Why have recent mainstream films portrayed “aliens” as thin, muscular, wrinkly-faced villains, naked (yet sexless) monsters who break into the homes of innocent families and terrorize them for terror’s sake? Are they suggesting that Lance Armstrong is an extraterrestrial?

The roided-out waifs skitter (complete with skittering noises) upside down on the ceilings of psychic six year old boys like spiders drunk on CGI. They flit behind the backs of shrill and foul-mouthed housewives flossing their potty mouths in the bathroom mirror (the mirror gimmick is the oldest and cheapest horror movie trick, of course.) They square off against lumpy yet testosterone-laden dads like a bunch of interstellar Leatherfaces armed with space age chainsaws. And sometimes their trans-galactic motherships go against our F-16s (and usually lose.)

These films have all the character of the average Walmart. They are loaded with special effects as subtle as the sugar and salt poured on the food at a TGI Friday’s, and they are shoved down the gullets of a public grown inane and insipid through the failure of public education. At best they are made by someone outside of the field (M. Night Shymalan) who condescends to the subject matter.

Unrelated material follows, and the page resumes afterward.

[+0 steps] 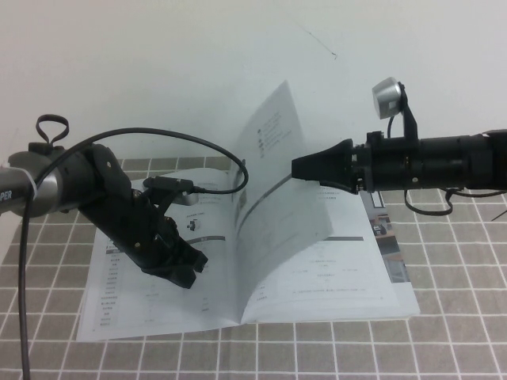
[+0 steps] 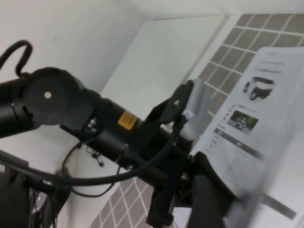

To square away my negativity, I will list some of the worst offenders and be done with it: Independence Day, Signs, The Fourth Kind, Alien Abduction.

So what would make a good film on the phenomena? My provisional answer: a hybrid (perhaps featuring hybrids as characters) between a horror thriller and a profound religious experience, perhaps an idiosyncratic “visual prayer” with enough eerie sequences to raise the hair on one’s back, and even enough horror (though not of the dumb and gory kind) to inspire the brainier teens to cuddle close on their date nights.

Films even obliquely related to what I call “the phenomena” should be spiritual experiences or nothing at all; an electric church, a chapel perilous, a hedonistic temple, a dusty library full of old tomes, or an impromptu initiation in even as banal a place as the Walmart parking lot. Why not combine the creepy as well as the commonplace with all the verve and vivacity of “A Midsummer Night’s Dream”?

A UFO abduction film should be crucifixion after crucifixion followed by, in Henry Miller’s words, “resurrection after resurrection.” The most intractable Zen koans should be sandwiched between the daily marches to Golgotha. Is that too much to ask? If the gauntlet I have just thrown down is too severe, can someone at least make a half-way intelligent film on the topic?

Who would be the best man to direct a worthwhile film on the visitors? My answer: Alejandro Jodorowsky.

In his film “The Holy Mountain”, a Holy Fool and 8 industrialist pilgrims embark on a quest for immortality. Each of the nine pilgrims represents a different planet in our solar system and an archetype.Their pursuits and professions are satires of the various absurdities and excesses in our society. This exaggerated mirror image is such an exercise in strident surrealism and symbolism that the viewer is almost made to feel as if the character Lut (a successful art dealer) really does live in some kind of dimensional space-time pocket on the planet Jupiter. Berg (a financial adviser) must really be a mama’s boy who lives on Uranus and advises the President of the United States to improve the economy through wholesale slaughter. And so on and so forth with the other archetypal characters. “The Holy Mountain” and Jodorowsky’s other films are more unintentionally “alien” than any of the intentionally alien blockbusters mentioned above.

So imagine Jodorowsky doing a film on the phenomenon of alien abductions. Unfortunately, he is 86 years old and working on other projects.

But I have a camcorder from 1995. I’m sure I could do something better than Alien Abduction.